### [Work request]
Take the line that contains "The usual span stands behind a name" and all lines after it, up to and including the last line of the data, and write them out exactly; nothing else belongs in the answer.

### [Collected data]
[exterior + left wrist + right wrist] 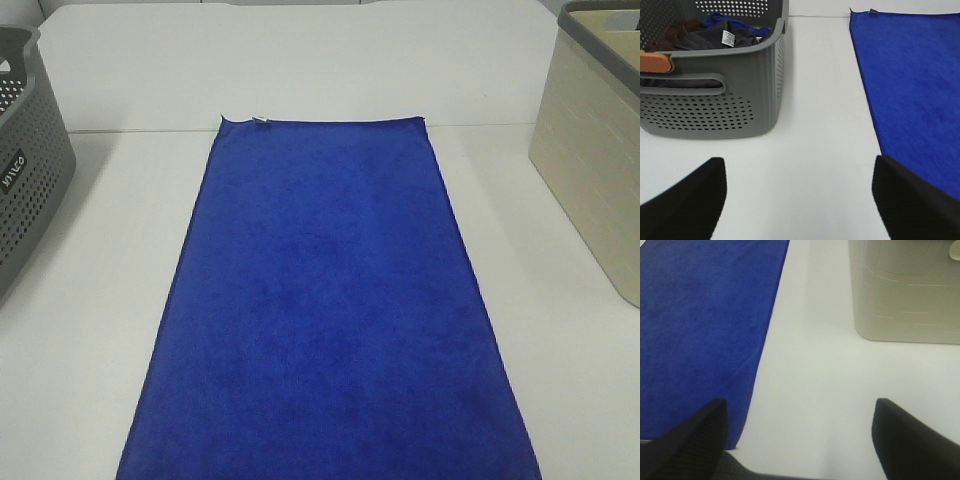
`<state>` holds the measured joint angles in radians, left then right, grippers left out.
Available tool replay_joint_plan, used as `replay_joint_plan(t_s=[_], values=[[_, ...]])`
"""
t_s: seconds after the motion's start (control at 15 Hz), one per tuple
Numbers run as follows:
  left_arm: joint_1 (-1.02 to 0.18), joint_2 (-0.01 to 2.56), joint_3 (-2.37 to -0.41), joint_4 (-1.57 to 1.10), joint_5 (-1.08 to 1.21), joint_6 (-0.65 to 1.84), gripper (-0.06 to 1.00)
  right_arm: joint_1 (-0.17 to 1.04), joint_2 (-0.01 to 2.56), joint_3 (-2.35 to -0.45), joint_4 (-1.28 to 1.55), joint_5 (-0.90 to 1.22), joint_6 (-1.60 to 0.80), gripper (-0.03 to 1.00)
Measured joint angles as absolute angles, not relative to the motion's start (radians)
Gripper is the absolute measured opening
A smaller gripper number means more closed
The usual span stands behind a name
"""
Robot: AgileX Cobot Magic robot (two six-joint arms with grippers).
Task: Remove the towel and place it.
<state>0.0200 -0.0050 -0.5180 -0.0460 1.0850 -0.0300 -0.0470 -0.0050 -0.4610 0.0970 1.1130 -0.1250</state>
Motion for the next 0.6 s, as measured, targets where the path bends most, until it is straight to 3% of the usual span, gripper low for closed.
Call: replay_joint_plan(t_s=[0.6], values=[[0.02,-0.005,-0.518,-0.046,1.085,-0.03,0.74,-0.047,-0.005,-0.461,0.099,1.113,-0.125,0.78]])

### [Completed exercise]
The usual span stands behind a name
"""
Robot: AgileX Cobot Magic robot (two six-joint arms with grippers).
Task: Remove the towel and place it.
<state>0.0200 -0.0050 -0.5180 -0.0460 1.0850 -0.0300 -0.0470 -0.0050 -0.4610 0.0970 1.1130 -0.1250</state>
Motion for the next 0.6 s, as measured, targets where the path bends most, until it is straight to 3% of the usual span, gripper low for closed.
Call: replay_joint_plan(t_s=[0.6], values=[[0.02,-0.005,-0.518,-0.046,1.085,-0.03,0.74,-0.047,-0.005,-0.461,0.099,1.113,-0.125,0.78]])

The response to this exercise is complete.